Our approach to reforestation is holistic in that the focus is not only on the tress, but importantly on biodiversity as well. We want to actively help Fiji to achieve the five strategic goals of the Aiichi biodiversity targets vis-à-vis:
1. Addressing the underlying causes of biodiversity loss by mainstreaming biodiversity across government and society;
2. Reducing the direct pressures on biodiversity and promoting sustainable use;
3. Improving the status of biodiversity by safeguarding ecosystems, species and genetic diversity;
4. Enhancing the benefits to all from biodiversity and ecosystem services; and
5. Enhancing implementation through participatory planning, knowledge management and capacity building, similar to what we are doing today.
This workshop is an excellent platform as it allows us to further develop specific guides for planting in areas like water catchments, grasslands, degraded lands and coastal areas, to name a few. We will also consider other equally critical components like soil types, plant types, forest classification, flora and fauna, nursery developments right through to plantation establishment.
Importantly also, I hope that the workshop will discuss the other key issues that have an impact on the sustainable management of forests such as biological threats. On this account, the Ministry has recently signed a Memorandum of Understanding with the Biosecurity Authority of Fiji to help control and eradicate invasive species. It is also establishing networks with the University of the South Pacific and the Fiji National University to help address research gaps, and it is actively seeking to strengthen existing relations or develop new ones with regional and international research and development agencies.
Forest fires have long been detrimental to sustainable forest management, and I hope that we will collectively work towards managing these. I thank the Pacific Community (SPC) for helping develop a draft national forest fire management strategy and I look forward to having this finalized sooner to coincide, if you like, with the afforestation and reforestation guide.
There are of course other key issues that many of you experts will be able to contribute towards our national guide, but all these point to the importance of such a Guide in our renewed efforts to ensure that our forests are ecologically sustainable. And one of the key strategies in my view is to continue to empower local communities to take ownership of the efforts to sustainably manage their resources.
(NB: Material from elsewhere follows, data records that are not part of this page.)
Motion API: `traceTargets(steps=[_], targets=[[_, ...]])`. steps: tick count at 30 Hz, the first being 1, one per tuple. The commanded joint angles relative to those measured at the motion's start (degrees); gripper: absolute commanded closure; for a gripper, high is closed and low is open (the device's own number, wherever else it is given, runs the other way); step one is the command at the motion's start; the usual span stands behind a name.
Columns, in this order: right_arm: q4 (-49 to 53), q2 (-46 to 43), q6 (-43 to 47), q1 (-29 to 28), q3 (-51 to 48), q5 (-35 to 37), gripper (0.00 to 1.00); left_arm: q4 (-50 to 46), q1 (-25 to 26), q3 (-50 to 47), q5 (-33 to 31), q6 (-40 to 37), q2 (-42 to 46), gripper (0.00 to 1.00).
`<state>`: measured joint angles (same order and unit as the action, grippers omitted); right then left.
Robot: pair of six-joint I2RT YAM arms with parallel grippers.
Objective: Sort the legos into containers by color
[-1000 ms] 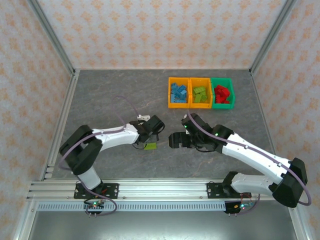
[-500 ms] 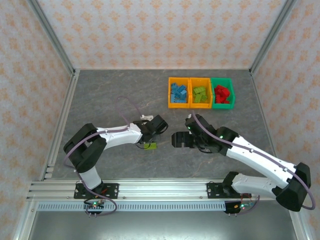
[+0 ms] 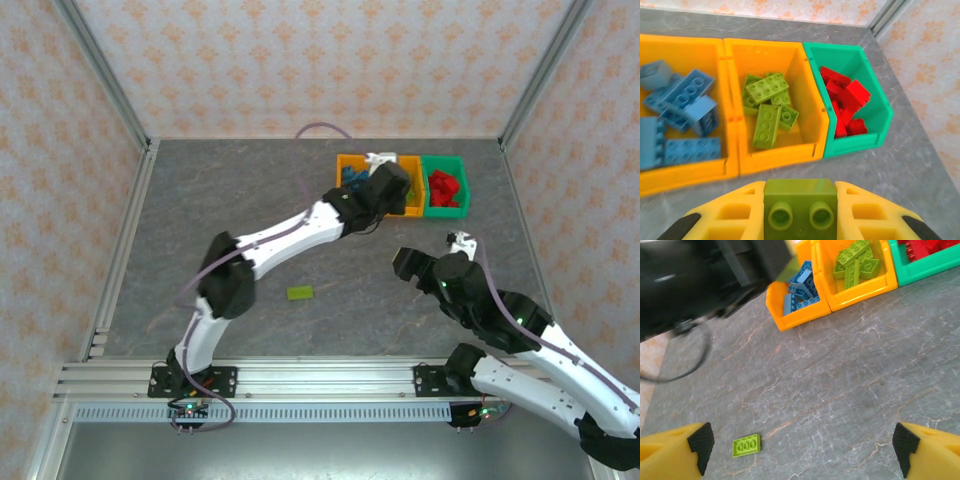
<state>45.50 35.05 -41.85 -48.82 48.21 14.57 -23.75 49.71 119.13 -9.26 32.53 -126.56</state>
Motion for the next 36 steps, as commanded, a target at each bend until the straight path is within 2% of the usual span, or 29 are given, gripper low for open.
traceTargets(steps=[1, 3, 6, 8, 11, 14, 20, 22, 26, 29, 33, 36], targets=[[3.84, -0.08, -2.44, -0.14, 0.25, 3.1, 0.06, -6.3, -0.87, 15.88, -3.54, -8.32, -11.48, 0.8], [4.66, -0.11, -2.59, -0.14, 0.5, 2.18, 0.06, -9.39, -1.24, 28.99, -4.69, -10.47, -19.65, 0.79], [5.21, -0.35, -2.71, -0.14, 0.68, 1.36, 0.06, -9.61, -2.38, 38.62, -4.87, -10.75, -26.72, 0.74], [5.48, -0.53, -2.73, -0.14, 0.93, 0.99, 0.06, -6.15, -3.2, 38.27, -3.84, -11.17, -28.06, 0.62], [5.17, -0.58, -2.06, -0.14, 1.35, 0.52, 0.06, -3.11, -3.87, 38.2, -4.43, -12.61, -28.78, 0.56], [5.42, -0.49, -1.84, -0.14, 1.66, 0.77, 0.06, -2.55, -4.42, 38.27, -4.33, -12.89, -27.96, 0.45], [6.0, -0.47, -1.55, -0.13, 1.54, 1.74, 0.06, -11.85, -4.32, 37.12, -3.11, -10.54, -20.6, 0.44], [5.91, -0.26, -1.17, -0.14, 1.53, 2.16, 0.06, -12.65, -4.27, 32.11, -0.65, -8.63, -14.95, 0.44], [4.87, 1.8, 0.99, -0.15, 2.13, 1.26, 0.06, -0.6, -3.62, 5.42, 2.09, -6.6, 4.84, 0.45], [3.24, 5.37, 4.39, -0.09, 3.09, -2.26, 0.06, 5.02, -3.04, -11.41, 2.21, -6.16, 19.49, 0.45], [1.12, 13.03, 7.51, -0.22, 5.11, -9.39, 0.05, 4.41, -1.46, -29.29, 1.94, -8.64, 36.7, 0.45], [-2.06, 20.72, 8.2, -0.65, 6.47, -14.84, 0.05, 0.4, 0.0, -40.91, -1.23, -11.96, 49.67, 0.44]])
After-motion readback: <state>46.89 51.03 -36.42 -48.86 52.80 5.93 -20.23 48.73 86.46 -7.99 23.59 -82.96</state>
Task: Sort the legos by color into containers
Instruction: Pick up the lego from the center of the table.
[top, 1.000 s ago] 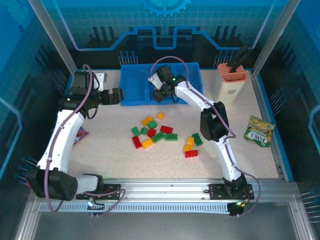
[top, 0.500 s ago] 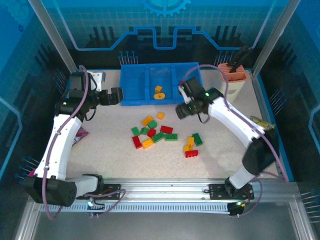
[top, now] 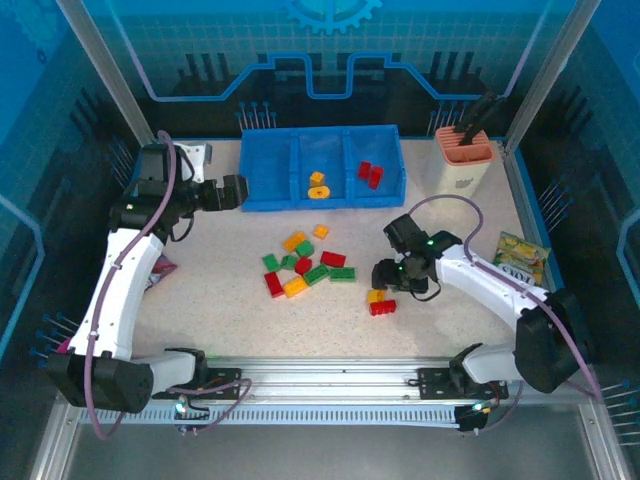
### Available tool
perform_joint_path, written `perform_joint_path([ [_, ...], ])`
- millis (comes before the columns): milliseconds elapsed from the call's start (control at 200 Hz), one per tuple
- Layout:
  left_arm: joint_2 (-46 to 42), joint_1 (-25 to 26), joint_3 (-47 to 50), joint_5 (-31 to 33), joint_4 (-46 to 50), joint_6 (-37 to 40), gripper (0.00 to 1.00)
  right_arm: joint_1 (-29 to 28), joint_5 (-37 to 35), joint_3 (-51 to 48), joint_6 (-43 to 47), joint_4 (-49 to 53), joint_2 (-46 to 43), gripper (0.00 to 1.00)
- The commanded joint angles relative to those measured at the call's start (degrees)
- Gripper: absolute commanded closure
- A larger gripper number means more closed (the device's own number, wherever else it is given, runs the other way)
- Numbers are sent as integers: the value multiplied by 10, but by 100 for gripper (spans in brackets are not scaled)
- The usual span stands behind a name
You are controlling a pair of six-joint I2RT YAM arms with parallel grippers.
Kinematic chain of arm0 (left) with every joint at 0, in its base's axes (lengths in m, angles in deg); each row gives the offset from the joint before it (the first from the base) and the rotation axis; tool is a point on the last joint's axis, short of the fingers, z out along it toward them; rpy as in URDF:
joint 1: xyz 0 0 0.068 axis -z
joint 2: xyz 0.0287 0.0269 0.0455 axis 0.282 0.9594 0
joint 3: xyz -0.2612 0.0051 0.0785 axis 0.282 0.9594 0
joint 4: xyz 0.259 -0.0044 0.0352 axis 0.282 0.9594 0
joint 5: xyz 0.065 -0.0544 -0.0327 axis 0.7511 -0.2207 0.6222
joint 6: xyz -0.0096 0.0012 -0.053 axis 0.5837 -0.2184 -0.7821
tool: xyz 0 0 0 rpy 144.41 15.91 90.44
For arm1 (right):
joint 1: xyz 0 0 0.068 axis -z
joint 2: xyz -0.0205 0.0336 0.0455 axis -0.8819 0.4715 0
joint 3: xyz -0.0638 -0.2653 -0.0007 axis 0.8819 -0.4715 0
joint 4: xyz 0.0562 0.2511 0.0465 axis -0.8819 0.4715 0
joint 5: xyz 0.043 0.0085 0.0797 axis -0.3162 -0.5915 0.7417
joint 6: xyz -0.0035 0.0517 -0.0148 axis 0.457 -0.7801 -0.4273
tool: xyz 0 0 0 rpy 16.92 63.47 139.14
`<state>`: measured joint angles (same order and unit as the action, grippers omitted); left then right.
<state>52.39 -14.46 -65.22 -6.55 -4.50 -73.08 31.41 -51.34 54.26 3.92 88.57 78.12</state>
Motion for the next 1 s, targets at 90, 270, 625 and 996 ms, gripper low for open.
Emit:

Ladies and gentlemen, I wish to conclude by sharing with you that Fiji will be celebrating the International Day of Forests when the Honourable Speaker will launch the event and plant a few trees around the Parliament House and Government Buildings tomorrow. Tree-planting events have also been arranged for schools around the country also tomorrow, and in various communities on Saturday 21 March. The theme for this year’s International Day of Forests is: “Forests and Biodiversity”. I believe we are being pro-active today in ensuring that biodiversity features in our discussions.
And I hope that, as a collective group with a common interest in trees and forests, we will lead the way in planting more trees and protecting more forests. This is why we will all look forward to the outcomes of your discussions today.
I thank you again for your willingness to be here, and I wish you Godspeed.